Da qui, gli infiniti «doveri sociali», dalle commissioni più inutili alle visite mondane più noiose, che condannano la ragazza a una solitudine aspra, di cui sperimenta il male, mai le virtù: è sola, ma sempre circondata da persone. Non ha tempo per sé, per l’amica, per il suo amato violino, per gli studi. Desidera affermarsi, ma in quella pretesa le fanno avvertire il peccato. Durante il soggiorno estivo a Gagnepan, nel sud-ovest della Francia, si assesta dunque un colpo d’ascia a un piede. «Almeno in cambio ho ricevuto […] il permesso di non dover parlare e di non dovermi divertire» confessa alla sua «inseparabile».

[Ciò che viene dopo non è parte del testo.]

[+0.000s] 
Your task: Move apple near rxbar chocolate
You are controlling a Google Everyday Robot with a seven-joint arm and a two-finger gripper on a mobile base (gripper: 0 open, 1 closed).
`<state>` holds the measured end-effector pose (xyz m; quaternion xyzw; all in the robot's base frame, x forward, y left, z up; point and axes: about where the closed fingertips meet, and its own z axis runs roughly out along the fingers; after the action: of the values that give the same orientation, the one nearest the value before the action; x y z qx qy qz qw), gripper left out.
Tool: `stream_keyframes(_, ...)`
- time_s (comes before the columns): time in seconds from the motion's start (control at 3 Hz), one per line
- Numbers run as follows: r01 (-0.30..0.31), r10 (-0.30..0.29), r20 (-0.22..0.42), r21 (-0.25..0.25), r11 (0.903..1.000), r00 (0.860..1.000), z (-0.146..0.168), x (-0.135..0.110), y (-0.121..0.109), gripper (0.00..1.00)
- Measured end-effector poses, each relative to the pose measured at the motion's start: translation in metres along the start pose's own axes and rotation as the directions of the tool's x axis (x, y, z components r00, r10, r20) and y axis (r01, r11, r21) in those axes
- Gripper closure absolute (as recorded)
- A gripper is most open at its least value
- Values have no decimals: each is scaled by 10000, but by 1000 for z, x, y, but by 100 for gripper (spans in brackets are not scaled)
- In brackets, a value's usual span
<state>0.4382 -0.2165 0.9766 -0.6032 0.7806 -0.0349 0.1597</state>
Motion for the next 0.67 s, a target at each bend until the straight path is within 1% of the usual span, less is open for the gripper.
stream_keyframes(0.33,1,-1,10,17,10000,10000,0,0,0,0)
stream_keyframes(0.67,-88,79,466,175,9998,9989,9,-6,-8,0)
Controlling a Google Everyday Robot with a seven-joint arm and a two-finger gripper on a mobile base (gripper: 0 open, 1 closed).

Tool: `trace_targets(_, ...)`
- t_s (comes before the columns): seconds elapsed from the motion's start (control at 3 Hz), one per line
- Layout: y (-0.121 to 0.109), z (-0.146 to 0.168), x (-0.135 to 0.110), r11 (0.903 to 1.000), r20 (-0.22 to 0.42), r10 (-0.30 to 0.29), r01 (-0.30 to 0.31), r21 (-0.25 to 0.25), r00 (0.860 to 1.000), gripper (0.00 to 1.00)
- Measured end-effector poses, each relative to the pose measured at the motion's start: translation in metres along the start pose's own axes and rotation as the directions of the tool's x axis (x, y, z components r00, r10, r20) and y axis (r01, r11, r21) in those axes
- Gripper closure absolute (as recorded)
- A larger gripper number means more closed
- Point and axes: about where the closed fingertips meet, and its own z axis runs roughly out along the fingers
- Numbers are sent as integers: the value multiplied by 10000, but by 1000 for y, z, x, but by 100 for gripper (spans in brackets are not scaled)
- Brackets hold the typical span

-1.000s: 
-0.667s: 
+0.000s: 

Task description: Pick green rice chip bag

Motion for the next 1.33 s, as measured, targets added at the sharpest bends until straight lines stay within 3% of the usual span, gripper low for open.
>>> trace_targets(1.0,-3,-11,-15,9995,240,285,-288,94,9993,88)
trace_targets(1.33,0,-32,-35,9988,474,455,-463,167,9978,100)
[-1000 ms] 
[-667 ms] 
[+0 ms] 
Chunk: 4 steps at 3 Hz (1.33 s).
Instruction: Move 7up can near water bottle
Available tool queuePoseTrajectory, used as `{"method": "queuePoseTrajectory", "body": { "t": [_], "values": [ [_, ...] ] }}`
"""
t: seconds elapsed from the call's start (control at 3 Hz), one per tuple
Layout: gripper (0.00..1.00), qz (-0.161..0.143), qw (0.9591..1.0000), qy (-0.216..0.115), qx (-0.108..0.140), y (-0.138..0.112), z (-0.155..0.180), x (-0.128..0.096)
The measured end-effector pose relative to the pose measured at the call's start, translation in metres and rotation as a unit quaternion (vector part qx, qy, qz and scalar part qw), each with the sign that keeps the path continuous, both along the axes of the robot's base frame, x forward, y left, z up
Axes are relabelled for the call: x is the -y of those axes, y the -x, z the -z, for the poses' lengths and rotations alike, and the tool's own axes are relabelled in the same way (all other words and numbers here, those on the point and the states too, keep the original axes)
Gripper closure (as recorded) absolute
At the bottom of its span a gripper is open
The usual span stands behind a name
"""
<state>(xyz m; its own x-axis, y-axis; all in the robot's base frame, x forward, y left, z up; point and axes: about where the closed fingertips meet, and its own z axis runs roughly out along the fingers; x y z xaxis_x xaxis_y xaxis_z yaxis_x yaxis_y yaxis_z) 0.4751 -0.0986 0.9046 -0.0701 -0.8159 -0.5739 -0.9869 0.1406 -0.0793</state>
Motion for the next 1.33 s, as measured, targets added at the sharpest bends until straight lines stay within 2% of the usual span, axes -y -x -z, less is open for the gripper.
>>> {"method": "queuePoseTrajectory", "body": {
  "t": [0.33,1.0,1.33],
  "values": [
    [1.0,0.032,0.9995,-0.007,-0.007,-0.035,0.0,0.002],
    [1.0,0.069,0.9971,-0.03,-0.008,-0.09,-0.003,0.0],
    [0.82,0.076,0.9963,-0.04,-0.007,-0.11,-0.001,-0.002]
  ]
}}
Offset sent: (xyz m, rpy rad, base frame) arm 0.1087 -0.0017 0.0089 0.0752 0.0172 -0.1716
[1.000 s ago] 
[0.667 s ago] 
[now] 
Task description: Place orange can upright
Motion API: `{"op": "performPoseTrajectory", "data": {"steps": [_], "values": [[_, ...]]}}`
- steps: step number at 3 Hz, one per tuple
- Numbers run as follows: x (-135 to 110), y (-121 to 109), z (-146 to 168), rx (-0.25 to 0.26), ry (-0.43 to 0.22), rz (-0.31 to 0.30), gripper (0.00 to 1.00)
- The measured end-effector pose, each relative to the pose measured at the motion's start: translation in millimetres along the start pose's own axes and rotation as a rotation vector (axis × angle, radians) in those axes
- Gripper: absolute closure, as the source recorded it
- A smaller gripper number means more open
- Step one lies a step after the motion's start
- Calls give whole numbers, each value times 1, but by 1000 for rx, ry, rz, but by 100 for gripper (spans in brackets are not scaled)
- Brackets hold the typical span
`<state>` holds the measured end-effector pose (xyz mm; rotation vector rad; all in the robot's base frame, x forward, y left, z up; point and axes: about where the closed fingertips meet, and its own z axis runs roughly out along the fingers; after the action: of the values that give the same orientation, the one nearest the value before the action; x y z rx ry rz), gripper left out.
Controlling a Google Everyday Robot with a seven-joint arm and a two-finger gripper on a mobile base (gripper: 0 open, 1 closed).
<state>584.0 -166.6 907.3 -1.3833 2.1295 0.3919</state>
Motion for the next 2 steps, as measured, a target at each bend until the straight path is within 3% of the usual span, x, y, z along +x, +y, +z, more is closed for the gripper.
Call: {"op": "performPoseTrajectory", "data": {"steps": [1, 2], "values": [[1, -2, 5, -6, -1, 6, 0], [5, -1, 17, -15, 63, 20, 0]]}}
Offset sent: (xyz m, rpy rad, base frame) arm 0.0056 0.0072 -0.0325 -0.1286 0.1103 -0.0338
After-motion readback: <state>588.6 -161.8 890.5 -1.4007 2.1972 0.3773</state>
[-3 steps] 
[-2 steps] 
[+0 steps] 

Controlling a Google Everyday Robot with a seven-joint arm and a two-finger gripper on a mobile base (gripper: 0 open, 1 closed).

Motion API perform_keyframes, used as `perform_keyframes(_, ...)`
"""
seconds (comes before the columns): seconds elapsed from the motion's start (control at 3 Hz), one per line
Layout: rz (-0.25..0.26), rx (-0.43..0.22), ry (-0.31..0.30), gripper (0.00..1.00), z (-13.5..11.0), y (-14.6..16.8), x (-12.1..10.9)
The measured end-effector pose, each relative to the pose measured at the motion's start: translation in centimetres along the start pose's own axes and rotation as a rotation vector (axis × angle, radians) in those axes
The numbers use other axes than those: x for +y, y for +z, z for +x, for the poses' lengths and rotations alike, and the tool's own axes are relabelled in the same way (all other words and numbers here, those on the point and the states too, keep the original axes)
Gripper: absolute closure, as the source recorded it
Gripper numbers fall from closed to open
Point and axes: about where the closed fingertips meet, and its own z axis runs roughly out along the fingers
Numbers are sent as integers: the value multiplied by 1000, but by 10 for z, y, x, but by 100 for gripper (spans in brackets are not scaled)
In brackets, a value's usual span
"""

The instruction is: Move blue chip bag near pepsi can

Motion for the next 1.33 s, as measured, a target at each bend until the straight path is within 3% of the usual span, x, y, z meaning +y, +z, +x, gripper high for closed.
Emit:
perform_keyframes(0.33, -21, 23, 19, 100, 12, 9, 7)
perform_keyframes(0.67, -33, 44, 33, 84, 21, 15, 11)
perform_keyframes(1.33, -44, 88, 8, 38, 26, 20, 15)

«Mi avevano insegnato che bisogna volere bene a mamma e a papà nello stesso modo. Andrée non nascondeva di preferire la madre al padre» scrive De Beauvoir. Madame Lacoin è una donna fredda, ma la sua indifferenza non emerge subito: finché la figlia è piccola si mostra comprensiva, le permette di vedere Simone e di assaggiare la libertà. Poi Zaza cresce e a quindici anni viene allontanata dal suo primo amore, Bernard; a venti, le incertezze del suo adorato Pascal (nella realtà, il filosofo Maurice Merleau-Ponty) sulle nozze le attirano il biasimo della famiglia, che la costringe a lasciare la capitale per non cadere in «tentazione».

La giovane si strugge per la disapprovazione di coloro che più ama, la madre e Gesù, vorrebbe ma non può: è blasfemo anche solo desiderare. Braccata, si dimena: «Qual è la volontà di Dio? Che cosa si aspetta da lei?». Alla fine cede: «Tutta la mia infelicità sta nel fatto che non credo abbastanza […] Bisogna che creda nella mamma, in Pascal, in Dio: allora sentirò che non si detestano tra loro e che nessuno di loro mi vuole ferire». Parla a sé stessa, più che a Simone. Stremata, rinuncia a vedere l’amato e accetta di abbandonare Parigi. È l’atto finale, l’ultima punizione che si infligge e che le costerà la vita.

«Non siamo stati che strumenti nelle mani di Dio» sono le parole di Monsieur Lacoin dopo la morte della figlia. De Beauvoir parla di «crimine spiritualista»: a uccidere Zaza è stato il tentativo di una famiglia – e della società dominante – di spiritualizzare ciò che è terreno; i sensi di colpa per non riuscire a omologarsi a un modello di religiosità e devozione irreale; una fede che, alla fine, si rivela più forte in lei che nei suoi moralizzatori.

«Oscuramente capii che Andrée era morta soffocata da quel biancore. Prima di prendere il treno depositai sopra quei mazzi immacolati tre rose rosse». Per un’amica che va incontro alla morte, un’altra si apre alla vita. Simone diventerà una delle più influenti pensatrici femministe di sempre, soggettività e individualità femminile saranno i valori fondanti della sua opera. Quanto deve a Zaza delle sue convinzioni, quanto ha vissuto l’amica nelle sue parole?